Inner Healing Through Meditations on the Stations of the Cross by Father Robert DeGrandis, another remarkably helpful and yet simple guide to God's love and healing power. This gifted priest has traveled the world teaching the charismatic joys of being an active and prayerful Christian! (tenth printing). click here



For some it's a powerhouse. For other it's controversial. For most it is probably fascinating, or close to it.

Tongues -- the arcane way of praying we see or perhaps experience on occasion.

In a powerful new book, Father Michael J. Sears takes us to just about every aspect of the mysterious prayer form -- that manner of "speech" that is not really speech, not prayer as we usually know it, but "a spontaneous utterance of incomprehensible and seemingly random speech sounds," in the words of one scholar.

Or take it from Cardinal Joseph Suenens of Belgium, who calls it "a pre-conceptual expression of spontaneous prayer," a "verbal expression independent of any specific linguistic structure," a "subconscious rising to God."

Have you ever heard it? Have you used it?

It is a manner of praying, if we can further quote the cardinal, that is similar to subconscious expressions in dreams, painting, dance, tears, or laughter.

Those who practice it feel it puts them in more direct contact with the Holy Spirit. Those who oppose it say it can be the deception of a demon. It is the assertion of Father Sears that it is a prayer form that is especially powerful against the devil. "It was one of the first signs manifested through the apostles at Pentecost," he writes, quoting Acts 2:1-4, and arguing that there are "thirty allusions to the charism of tongues in the New Testament."

Is it miraculous contact? Is it true? Is it good? Is it interesting that the flames at Pentecost were like "tongues'?

Tertullian, the great Christian scholar, seemed to identify the speaking in tongues, says the priest (that was 1,800 years ago), as did Irenaeus. St. John Vianney is thought to have prayed in tongues. Let's not get too academic here. The book itself is not dry theology. But a touch of history is in order.

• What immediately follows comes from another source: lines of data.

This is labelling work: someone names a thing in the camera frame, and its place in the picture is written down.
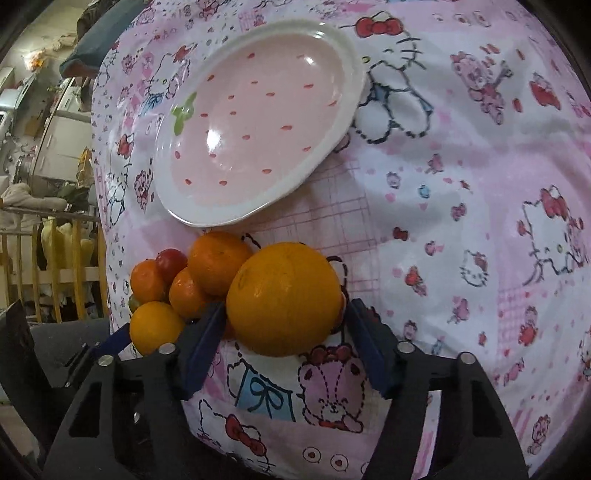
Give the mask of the small orange tangerine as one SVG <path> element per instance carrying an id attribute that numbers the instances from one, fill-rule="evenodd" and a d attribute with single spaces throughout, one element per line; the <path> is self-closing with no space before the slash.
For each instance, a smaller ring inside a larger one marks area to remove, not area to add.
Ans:
<path id="1" fill-rule="evenodd" d="M 211 296 L 194 281 L 187 267 L 173 279 L 168 299 L 173 310 L 185 321 L 200 318 L 212 303 Z"/>

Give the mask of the medium orange tangerine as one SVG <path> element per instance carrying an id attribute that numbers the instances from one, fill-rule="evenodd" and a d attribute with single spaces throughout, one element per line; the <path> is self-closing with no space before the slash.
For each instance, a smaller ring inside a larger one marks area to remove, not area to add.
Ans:
<path id="1" fill-rule="evenodd" d="M 187 268 L 192 279 L 206 294 L 223 297 L 238 270 L 252 254 L 252 248 L 238 236 L 212 231 L 193 242 L 187 257 Z"/>

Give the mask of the large orange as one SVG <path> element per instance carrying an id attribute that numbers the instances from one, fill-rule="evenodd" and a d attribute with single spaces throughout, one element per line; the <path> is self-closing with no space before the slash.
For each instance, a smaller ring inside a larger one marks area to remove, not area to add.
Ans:
<path id="1" fill-rule="evenodd" d="M 342 318 L 341 283 L 317 250 L 296 242 L 260 249 L 226 296 L 235 338 L 256 354 L 287 357 L 322 343 Z"/>

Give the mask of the small yellow-orange tangerine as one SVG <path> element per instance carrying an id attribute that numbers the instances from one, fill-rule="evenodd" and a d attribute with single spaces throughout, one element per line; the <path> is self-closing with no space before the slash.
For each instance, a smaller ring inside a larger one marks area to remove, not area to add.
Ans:
<path id="1" fill-rule="evenodd" d="M 164 302 L 147 302 L 131 315 L 129 335 L 135 349 L 148 356 L 165 343 L 175 343 L 185 321 Z"/>

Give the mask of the green grape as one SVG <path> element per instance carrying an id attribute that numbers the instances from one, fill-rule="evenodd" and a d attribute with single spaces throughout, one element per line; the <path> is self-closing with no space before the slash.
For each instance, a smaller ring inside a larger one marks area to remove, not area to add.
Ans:
<path id="1" fill-rule="evenodd" d="M 140 306 L 140 302 L 135 298 L 134 295 L 131 295 L 128 298 L 128 308 L 131 313 L 134 313 Z"/>

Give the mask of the small red tomato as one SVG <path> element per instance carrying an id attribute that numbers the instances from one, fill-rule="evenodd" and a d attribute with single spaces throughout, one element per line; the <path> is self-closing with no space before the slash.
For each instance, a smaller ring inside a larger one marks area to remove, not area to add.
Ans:
<path id="1" fill-rule="evenodd" d="M 158 273 L 166 285 L 170 285 L 176 275 L 187 266 L 186 256 L 174 248 L 160 251 L 155 262 Z"/>

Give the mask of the pink cartoon print bedsheet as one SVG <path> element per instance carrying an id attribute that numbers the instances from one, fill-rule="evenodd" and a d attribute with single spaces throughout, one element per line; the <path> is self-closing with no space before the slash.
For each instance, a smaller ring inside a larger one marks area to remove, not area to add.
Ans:
<path id="1" fill-rule="evenodd" d="M 108 49 L 92 100 L 110 327 L 133 266 L 195 233 L 155 192 L 155 134 L 223 43 L 297 17 L 355 41 L 353 127 L 294 194 L 233 231 L 335 259 L 399 338 L 470 351 L 541 478 L 590 428 L 590 100 L 515 1 L 149 1 Z"/>

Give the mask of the white cabinet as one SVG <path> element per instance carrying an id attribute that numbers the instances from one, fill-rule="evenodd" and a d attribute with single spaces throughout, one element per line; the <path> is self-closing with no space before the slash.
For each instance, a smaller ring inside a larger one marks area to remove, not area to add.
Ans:
<path id="1" fill-rule="evenodd" d="M 91 148 L 91 113 L 82 106 L 82 88 L 73 78 L 62 83 L 47 119 L 33 163 L 33 175 L 75 182 L 82 154 Z"/>

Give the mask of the pink strawberry pattern plate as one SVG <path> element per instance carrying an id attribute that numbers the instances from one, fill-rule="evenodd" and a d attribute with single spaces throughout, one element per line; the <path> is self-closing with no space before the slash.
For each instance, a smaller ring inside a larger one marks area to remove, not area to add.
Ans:
<path id="1" fill-rule="evenodd" d="M 178 89 L 155 140 L 155 191 L 195 228 L 235 224 L 304 183 L 346 136 L 366 70 L 353 40 L 308 19 L 226 42 Z"/>

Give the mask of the teal pillow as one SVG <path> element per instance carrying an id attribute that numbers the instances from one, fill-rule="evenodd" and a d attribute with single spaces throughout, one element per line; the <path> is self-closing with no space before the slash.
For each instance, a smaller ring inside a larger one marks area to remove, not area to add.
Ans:
<path id="1" fill-rule="evenodd" d="M 103 59 L 150 1 L 94 1 L 77 20 L 77 43 L 59 66 L 63 79 L 93 78 Z"/>

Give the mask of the wooden crib rail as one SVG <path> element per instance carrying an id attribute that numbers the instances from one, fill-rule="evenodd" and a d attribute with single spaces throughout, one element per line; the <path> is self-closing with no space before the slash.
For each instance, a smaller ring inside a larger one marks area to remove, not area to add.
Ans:
<path id="1" fill-rule="evenodd" d="M 1 228 L 1 309 L 16 301 L 36 323 L 64 320 L 74 305 L 77 320 L 93 304 L 108 313 L 106 243 L 98 217 L 1 205 L 14 220 Z"/>

St. Augustine, for example, spoke of the spontaneity and wordlessness of jubilation which was expressed as an utterance of "jubilus.".

Was that tongues? Was what they uttered in the Upper Room the kind of tongues now heard at charismatic meetings?

Mysteries here. It has been said there are times when two different people could "interpret" the same message from what seemed to the average ear like gibberish.

That seems a supernormal component. The "incomprehensible" way of praying is called glossolalia. There is also another type of gift called xenolalia -- when someone suddenly can understand and even speaks a foreign language, with no training in that language.

Such was true of Padre Pio. It was also true of a seer from Medjugorje who one day could suddenly speak Italian.

There is the story of a Japanese woman who was Buddhist and went to a charismatic meeting. A woman sitting in front of her was praying in tongues. The Japanese woman touched her shoulder when she had finished -- impressed that the woman could pray in perfect Japanese. "But I am more curious how you know my secret temple name that is only known to me and only a few in Japan," said the Buddhist.

The catch: of course, the woman who was praying did not know Japanese.

But in Japanese, she had said, "You have searched for the truth all your life; now come to the fullness of truth. Come to Me, I am Jesus Christ."

The Japanese woman was baptized soon after.

Many are those who seem to experience "words of knowledge" or prophecy while praying in tongues, and we leave this all for your discernment!

The book is at least worth a read. For those who pray in tongues, it may be a fascinating journey. How about singing in tongues?

Is there also a supernatural factor?

"When a person, small group, or whole congregation is open to the movement of the Spirit in the singing of tongues," writes Father Sears, "the elements of the music can sometimes be miraculous. Professional musicians and composers who do not know about tongues are often amazed at the harmonies that are reached from untrained singers."

After one large gathering in Los Angeles, a professional musician said in amazement: "These people are singing the seventh dominant chord with perfect counterpoint and harmony. You could not do that with a hundred-person choir without many, many hours of practice with an expert director, and people who really know what they are doing to blend those chords."

What do you think? Is it nonsense? Feel free to send your views.

"If something is present in Scripture and has been manifested in the Church with good fruit, why is the charism of tongues still controversial?" asks the priest.

You decide. It is certainly interesting. Is it truly a weapon?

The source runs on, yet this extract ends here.